In the circuit court, the Commonwealth bears the burden of proving the validity of a warrantless search and seizure. See Whitfield v. Commonwealth, 265 Va. 358, 361, 576 S.E.2d 463, 464 (2003). On appeal, however, the appellant must show that the circuit court committed reversible error in denying the motion to suppress the evidence. Id. "An accused's claim that evidence was seized in violation of the Fourth Amendment . . . presents a mixed question of law and fact that [the appellate court] review[s] de novo on appeal." Grandison v. Commonwealth, 274 Va. 316, 320, 645 S.E.2d 298, 300 (2007). In evaluating such claims, the Court is "bound by the [circuit] court's findings of historical fact unless 'plainly wrong' or without evidence to support them" and "give[s] due weight to the inferences drawn from those facts by resident judges and local law enforcement officers." McGee v. Commonwealth, 25 Va. App. 193, 198, 487 S.E.2d 259, 261 (1997) (en banc). The appellate court "independently determine[s] whether the manner in which the evidence was obtained meets the requirements of the Fourth Amendment." Whitfield, 265 Va. at 361, 576 S.E.2d at 464.

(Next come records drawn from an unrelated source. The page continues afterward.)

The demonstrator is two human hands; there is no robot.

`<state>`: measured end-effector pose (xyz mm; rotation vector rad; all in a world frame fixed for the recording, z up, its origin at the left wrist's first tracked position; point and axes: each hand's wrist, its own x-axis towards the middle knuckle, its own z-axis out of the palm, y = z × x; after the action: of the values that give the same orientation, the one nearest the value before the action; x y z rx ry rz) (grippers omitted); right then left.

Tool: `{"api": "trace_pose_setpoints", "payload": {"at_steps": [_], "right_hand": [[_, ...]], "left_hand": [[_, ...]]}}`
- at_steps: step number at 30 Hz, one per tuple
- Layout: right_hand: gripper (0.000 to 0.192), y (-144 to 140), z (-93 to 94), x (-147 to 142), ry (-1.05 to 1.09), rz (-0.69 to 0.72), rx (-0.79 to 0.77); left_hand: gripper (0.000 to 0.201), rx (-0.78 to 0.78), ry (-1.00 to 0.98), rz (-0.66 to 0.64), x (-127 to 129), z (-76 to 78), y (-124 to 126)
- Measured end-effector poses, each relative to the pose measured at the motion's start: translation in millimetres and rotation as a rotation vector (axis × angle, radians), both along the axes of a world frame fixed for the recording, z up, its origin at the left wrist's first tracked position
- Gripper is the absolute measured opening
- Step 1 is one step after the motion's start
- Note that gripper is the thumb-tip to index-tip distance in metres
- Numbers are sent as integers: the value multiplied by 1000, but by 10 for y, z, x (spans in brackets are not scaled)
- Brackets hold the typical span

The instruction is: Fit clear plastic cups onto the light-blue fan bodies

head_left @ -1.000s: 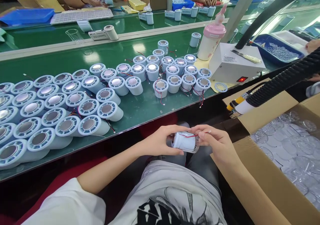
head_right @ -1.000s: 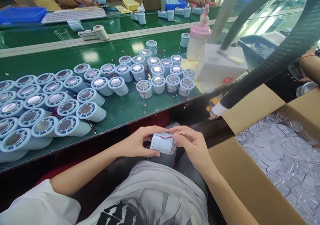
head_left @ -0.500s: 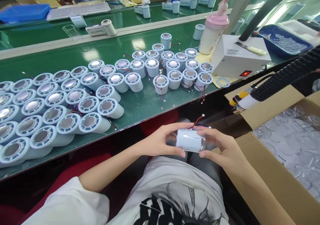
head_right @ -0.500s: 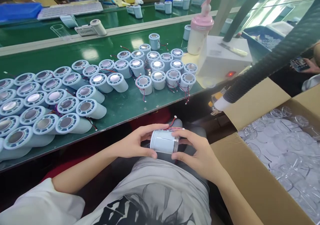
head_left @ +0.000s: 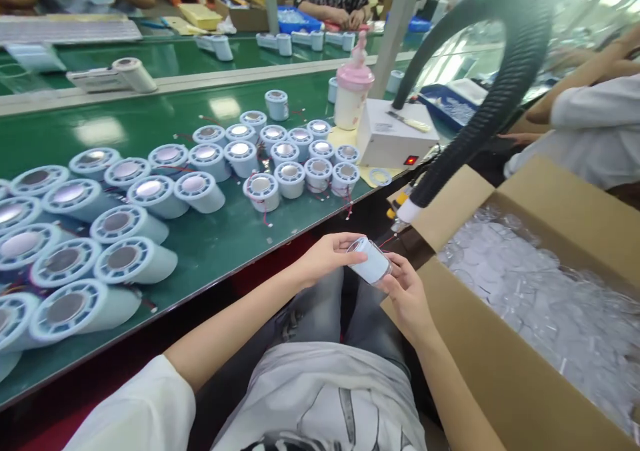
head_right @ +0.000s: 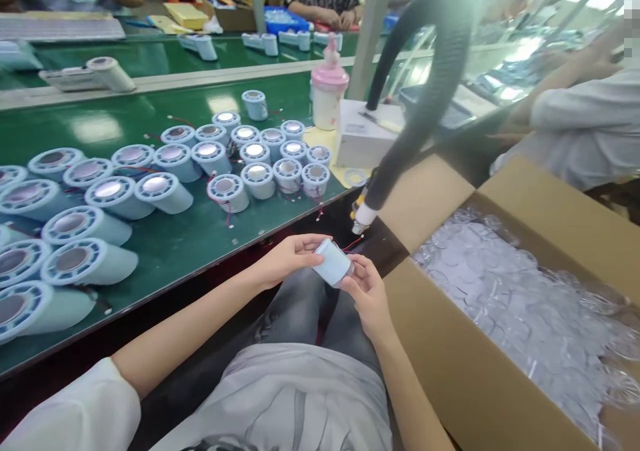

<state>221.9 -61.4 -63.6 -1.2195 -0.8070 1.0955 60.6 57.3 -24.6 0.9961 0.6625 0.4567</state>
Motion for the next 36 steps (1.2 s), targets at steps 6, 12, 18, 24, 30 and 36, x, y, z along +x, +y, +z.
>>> {"api": "trace_pose_setpoints", "payload": {"at_steps": [6,12,18,24,30,36], "right_hand": [[45,144,-159,254,81,-171,25],[52,330,-153,271,147,-152,25],[52,393,-92,192,132,-58,45],[47,39,129,164,12,89,105],[41,-331,415,82,-371,290,167],[40,-413,572,26,-417,361,66]], "left_hand": [[53,53,81,-108,545,12,293],[57,59,116,-102,491,48,401],[56,72,132,-61,302,89,397],[73,144,26,-170,-74,184,79],[71,447,-10,-310,-464,262,-284],[76,628,-65,-267,-624,284,-420]]}}
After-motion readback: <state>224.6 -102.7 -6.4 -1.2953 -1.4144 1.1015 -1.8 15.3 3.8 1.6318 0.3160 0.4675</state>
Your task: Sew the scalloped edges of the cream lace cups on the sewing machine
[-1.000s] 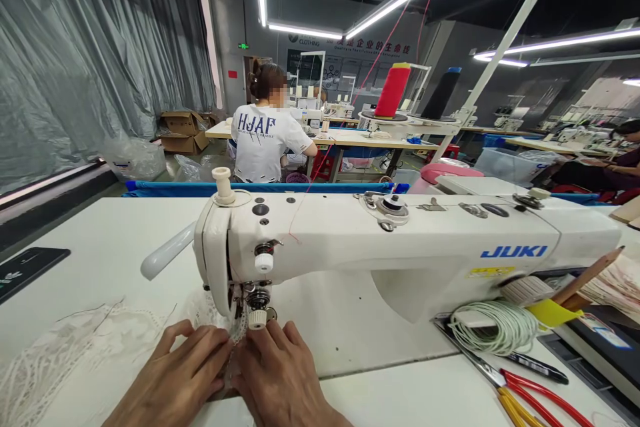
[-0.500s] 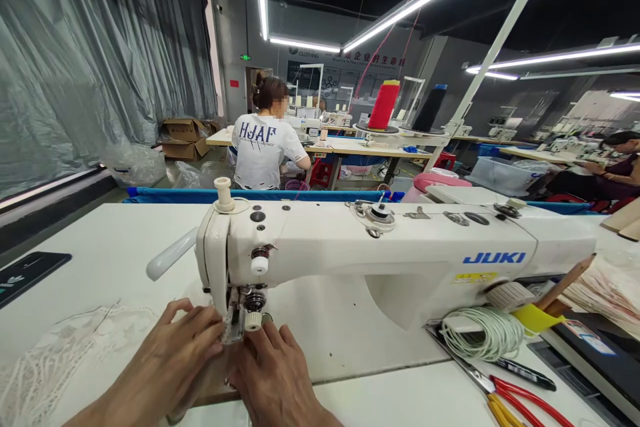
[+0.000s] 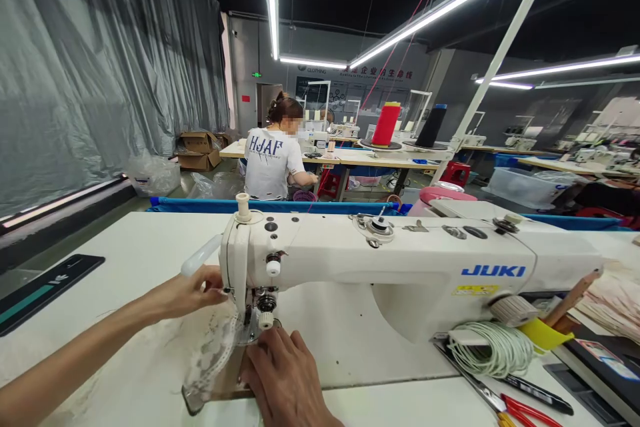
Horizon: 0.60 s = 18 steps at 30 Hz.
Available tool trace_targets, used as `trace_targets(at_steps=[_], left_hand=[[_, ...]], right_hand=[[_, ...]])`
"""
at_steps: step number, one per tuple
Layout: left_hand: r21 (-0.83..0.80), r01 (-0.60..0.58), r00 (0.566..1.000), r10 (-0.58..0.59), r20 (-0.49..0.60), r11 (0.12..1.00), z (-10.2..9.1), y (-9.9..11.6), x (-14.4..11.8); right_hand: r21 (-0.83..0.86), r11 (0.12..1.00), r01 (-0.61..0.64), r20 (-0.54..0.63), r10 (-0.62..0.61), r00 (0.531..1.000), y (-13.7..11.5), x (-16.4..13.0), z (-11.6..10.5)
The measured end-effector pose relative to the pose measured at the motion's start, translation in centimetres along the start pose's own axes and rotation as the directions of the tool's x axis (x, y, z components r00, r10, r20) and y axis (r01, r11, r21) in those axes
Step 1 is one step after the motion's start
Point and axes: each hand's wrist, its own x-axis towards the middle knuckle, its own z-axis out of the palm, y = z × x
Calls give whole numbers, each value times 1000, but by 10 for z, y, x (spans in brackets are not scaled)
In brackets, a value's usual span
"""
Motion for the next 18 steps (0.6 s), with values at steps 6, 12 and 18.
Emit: trace_targets(at_steps=[6, 12, 18], left_hand=[[-153, 8, 969, 30, 244, 988, -37, 61, -69], [-59, -48, 977, 59, 206, 997, -19, 68, -109], [-251, 52, 975, 5, 220, 966, -2, 64, -133]], right_hand=[[290, 957, 23, -72, -2, 997, -16, -1, -17], [703, 696, -146, 112, 94, 989, -55, 7, -54], [846, 460, -270, 302, 5, 953, -72, 12, -69]])
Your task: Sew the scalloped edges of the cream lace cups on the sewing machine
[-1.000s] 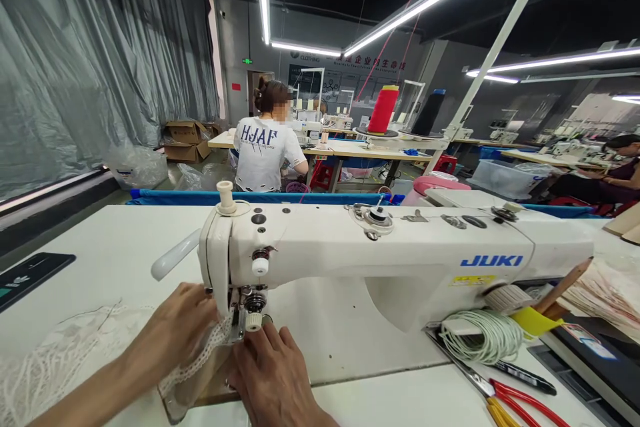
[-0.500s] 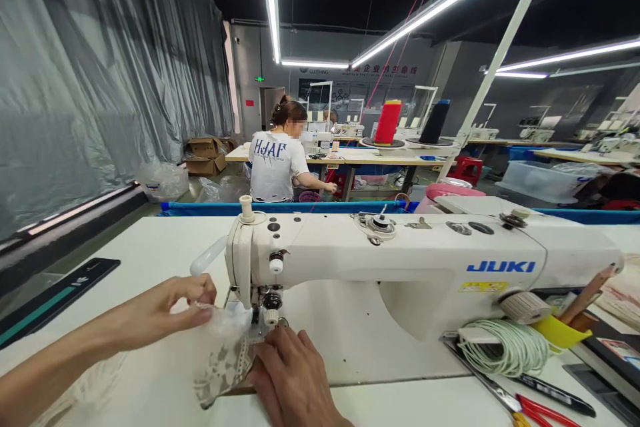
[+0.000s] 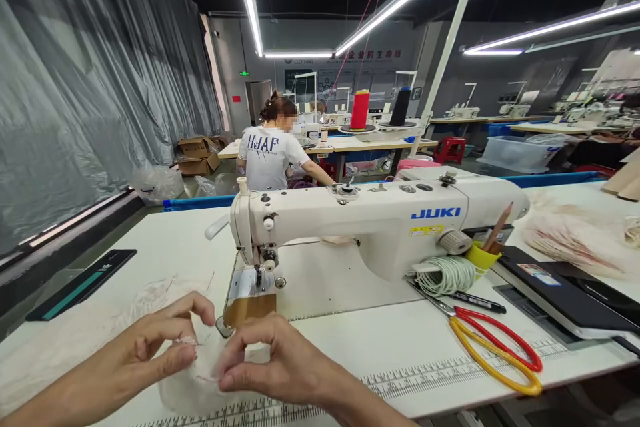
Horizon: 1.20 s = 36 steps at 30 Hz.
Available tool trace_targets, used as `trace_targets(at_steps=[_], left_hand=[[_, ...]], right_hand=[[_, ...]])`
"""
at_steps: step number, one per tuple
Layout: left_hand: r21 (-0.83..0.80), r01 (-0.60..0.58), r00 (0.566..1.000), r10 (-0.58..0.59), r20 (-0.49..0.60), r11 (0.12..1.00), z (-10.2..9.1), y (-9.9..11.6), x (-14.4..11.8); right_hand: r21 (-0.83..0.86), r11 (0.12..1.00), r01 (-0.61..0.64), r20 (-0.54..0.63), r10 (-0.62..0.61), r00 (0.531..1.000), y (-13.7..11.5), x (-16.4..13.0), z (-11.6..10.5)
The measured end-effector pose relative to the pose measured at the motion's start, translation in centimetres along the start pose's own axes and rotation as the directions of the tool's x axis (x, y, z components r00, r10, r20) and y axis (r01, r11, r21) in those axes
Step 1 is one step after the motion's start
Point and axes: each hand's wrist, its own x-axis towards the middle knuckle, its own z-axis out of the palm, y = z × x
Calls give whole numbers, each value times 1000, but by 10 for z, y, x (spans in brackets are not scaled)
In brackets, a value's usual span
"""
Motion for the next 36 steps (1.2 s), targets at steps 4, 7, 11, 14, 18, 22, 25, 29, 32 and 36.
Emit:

A. Contact Outside the Motel Room
Not every encounter between a police officer and a private citizen is a seizure. Florida v. Bostick, 501 U.S. 429, 434 (1991). "The Fourth Amendment does not require any level of suspicion to justify non-coercive questioning by officers, including a request for identification." Branham v. Commonwealth, 283 Va. 273, 279, 720 S.E.2d 74, 77 (2012). Such a request, made in a public place, "generally does not constitute a Fourth Amendment seizure." McCain v. Commonwealth, 261 Va. 483, 491, 545 S.E.2d 541, 546 (2001). From a legal perspective, a seizure occurs only when the person is either "physically restrained" or "submit[s] to a show of authority." Beasley v. Commonwealth, 60 Va. App. 381, 390, 728 S.E.2d 499, 503 (2012) (quoting McGee, 25 Va. App. at 199, 487 S.E.2d at 262). The overarching question is "whether a reasonable person would feel free to decline the officer['s] requests or otherwise terminate the encounter." Bostick, 501 U.S. at 436. This "reasonable person" test "presupposes an innocent person." Id. at 438 (emphasis omitted). Factors relevant in determining whether a seizure has occurred include the number of officers compared to citizens, whether an officer displayed a weapon or engaged in physical contact with the citizen, whether an officer used "language or tone of voice compelling compliance," and whether the citizen was told that he was "free to leave." Harris v. Commonwealth, 266 Va. 28, 32, 581 S.E.2d 206, 209 (2003).
Here, the evidence establishes that when Officer Duane first saw the appellant, Duane was sitting in his police car, which was parked in the motel parking lot in the late afternoon. The officer watched as the appellant left the parking lot on foot briefly and then returned. He then continued to watch the appellant from a distance of about eight feet as the appellant knocked on the door of a motel room. From that same location, still seated in his police car, Duane asked whether the appellant was staying at the motel and whether he had any identification. The appellant responded "no" to both questions. As the officer got out of his car with a notepad in hand to request identifying information from the appellant, the appellant "took off sprinting."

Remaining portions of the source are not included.